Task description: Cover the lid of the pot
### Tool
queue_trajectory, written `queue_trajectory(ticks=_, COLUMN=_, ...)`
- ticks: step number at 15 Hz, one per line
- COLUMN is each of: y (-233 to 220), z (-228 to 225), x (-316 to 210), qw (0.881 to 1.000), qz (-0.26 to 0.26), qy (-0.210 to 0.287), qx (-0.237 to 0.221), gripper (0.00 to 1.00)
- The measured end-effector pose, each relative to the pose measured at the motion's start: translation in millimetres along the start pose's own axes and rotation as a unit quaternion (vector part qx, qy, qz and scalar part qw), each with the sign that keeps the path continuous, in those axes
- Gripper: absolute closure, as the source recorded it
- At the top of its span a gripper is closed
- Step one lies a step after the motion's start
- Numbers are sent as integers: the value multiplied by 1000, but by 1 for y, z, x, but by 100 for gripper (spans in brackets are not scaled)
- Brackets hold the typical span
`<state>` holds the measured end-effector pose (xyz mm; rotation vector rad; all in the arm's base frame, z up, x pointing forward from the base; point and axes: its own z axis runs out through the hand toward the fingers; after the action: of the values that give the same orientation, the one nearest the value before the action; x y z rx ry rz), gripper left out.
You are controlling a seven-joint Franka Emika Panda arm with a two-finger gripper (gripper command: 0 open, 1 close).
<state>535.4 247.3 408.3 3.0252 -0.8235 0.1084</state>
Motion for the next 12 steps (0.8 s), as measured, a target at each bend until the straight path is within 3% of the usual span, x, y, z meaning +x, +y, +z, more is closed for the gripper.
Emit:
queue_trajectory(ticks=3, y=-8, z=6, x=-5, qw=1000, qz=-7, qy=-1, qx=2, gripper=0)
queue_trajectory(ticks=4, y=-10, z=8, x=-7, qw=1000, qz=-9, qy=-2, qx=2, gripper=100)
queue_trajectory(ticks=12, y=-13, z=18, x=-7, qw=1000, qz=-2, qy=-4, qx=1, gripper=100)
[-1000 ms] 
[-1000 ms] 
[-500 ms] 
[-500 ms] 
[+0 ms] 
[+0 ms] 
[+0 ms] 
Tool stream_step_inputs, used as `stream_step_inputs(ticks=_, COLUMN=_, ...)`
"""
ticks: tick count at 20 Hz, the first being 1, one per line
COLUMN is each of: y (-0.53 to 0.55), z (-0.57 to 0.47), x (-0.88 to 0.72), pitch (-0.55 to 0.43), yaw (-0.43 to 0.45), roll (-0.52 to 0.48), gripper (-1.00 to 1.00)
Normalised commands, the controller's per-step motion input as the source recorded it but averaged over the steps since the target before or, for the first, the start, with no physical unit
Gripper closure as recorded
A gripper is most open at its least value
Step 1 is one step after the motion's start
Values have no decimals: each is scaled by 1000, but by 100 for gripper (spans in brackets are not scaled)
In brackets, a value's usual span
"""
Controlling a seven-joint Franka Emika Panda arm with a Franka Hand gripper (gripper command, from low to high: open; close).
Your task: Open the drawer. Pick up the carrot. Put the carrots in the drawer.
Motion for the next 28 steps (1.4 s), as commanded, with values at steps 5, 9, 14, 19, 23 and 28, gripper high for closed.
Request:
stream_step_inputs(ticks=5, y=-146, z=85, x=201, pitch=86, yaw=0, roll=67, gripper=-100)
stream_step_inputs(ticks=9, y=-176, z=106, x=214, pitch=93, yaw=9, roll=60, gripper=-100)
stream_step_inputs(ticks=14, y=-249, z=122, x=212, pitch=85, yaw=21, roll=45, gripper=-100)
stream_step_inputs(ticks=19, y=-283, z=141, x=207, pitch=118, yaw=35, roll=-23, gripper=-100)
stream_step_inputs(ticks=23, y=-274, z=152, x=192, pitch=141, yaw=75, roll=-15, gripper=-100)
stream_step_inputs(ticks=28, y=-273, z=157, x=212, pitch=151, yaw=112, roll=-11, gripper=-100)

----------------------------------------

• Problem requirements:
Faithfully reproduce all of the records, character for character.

• Response for this exercise:
Task description: Cover the lid of the pot
### Tool
queue_trajectory, written `queue_trajectory(ticks=_, COLUMN=_, ...)`
- ticks: step number at 15 Hz, one per line
- COLUMN is each of: y (-233 to 220), z (-228 to 225), x (-316 to 210), qw (0.881 to 1.000), qz (-0.26 to 0.26), qy (-0.210 to 0.287), qx (-0.237 to 0.221), gripper (0.00 to 1.00)
- The measured end-effector pose, each relative to the pose measured at the motion's start: translation in millimetres along the start pose's own axes and rotation as a unit quaternion (vector part qx, qy, qz and scalar part qw), each with the sign that keeps the path continuous, in those axes
- Gripper: absolute closure, as the source recorded it
- At the top of its span a gripper is closed
- Step one lies a step after the motion's start
- Numbers are sent as integers: the value multiplied by 1000, but by 1 for y, z, x, but by 100 for gripper (spans in brackets are not scaled)
- Brackets hold the typical span
`<state>` holds the measured end-effector pose (xyz mm; rotation vector rad; all in the arm's base frame, z up, x pointing forward from the base; point and axes: its own z axis runs out through the hand toward the fingers; after the action: of the values that give the same orientation, the one nearest the value before the action; x y z rx ry rz), gripper left out.
You are controlling a seven-joint Franka Emika Panda arm with a two-finger gripper (gripper command: 0 open, 1 close).
<state>535.4 247.3 408.3 3.0252 -0.8235 0.1084</state>
Motion for the next 12 steps (0.8 s), as measured, a target at each bend until the straight path is within 3% of the usual span, x, y, z meaning +x, +y, +z, more is closed for the gripper.
Emit:
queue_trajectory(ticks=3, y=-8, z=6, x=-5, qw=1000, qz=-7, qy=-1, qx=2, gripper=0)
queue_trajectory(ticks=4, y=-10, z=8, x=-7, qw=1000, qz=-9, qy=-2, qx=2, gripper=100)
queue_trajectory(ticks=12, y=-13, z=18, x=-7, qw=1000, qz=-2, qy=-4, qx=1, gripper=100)
[-1000 ms] 
[-1000 ms] 
[-500 ms] 
[-500 ms] 
[+0 ms] 
[+0 ms] 
[+0 ms] 
Tool stream_step_inputs, used as `stream_step_inputs(ticks=_, COLUMN=_, ...)`
"""
ticks: tick count at 20 Hz, the first being 1, one per line
COLUMN is each of: y (-0.53 to 0.55), z (-0.57 to 0.47), x (-0.88 to 0.72), pitch (-0.55 to 0.43), yaw (-0.43 to 0.45), roll (-0.52 to 0.48), gripper (-1.00 to 1.00)
Normalised commands, the controller's per-step motion input as the source recorded it but averaged over the steps since the target before or, for the first, the start, with no physical unit
Gripper closure as recorded
A gripper is most open at its least value
Step 1 is one step after the motion's start
Values have no decimals: each is scaled by 1000, but by 100 for gripper (spans in brackets are not scaled)
In brackets, a value's usual span
"""
Controlling a seven-joint Franka Emika Panda arm with a Franka Hand gripper (gripper command, from low to high: open; close).
Your task: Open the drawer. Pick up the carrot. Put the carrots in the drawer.
Motion for the next 28 steps (1.4 s), as commanded, with values at steps 5, 9, 14, 19, 23 and 28, gripper high for closed.
Request:
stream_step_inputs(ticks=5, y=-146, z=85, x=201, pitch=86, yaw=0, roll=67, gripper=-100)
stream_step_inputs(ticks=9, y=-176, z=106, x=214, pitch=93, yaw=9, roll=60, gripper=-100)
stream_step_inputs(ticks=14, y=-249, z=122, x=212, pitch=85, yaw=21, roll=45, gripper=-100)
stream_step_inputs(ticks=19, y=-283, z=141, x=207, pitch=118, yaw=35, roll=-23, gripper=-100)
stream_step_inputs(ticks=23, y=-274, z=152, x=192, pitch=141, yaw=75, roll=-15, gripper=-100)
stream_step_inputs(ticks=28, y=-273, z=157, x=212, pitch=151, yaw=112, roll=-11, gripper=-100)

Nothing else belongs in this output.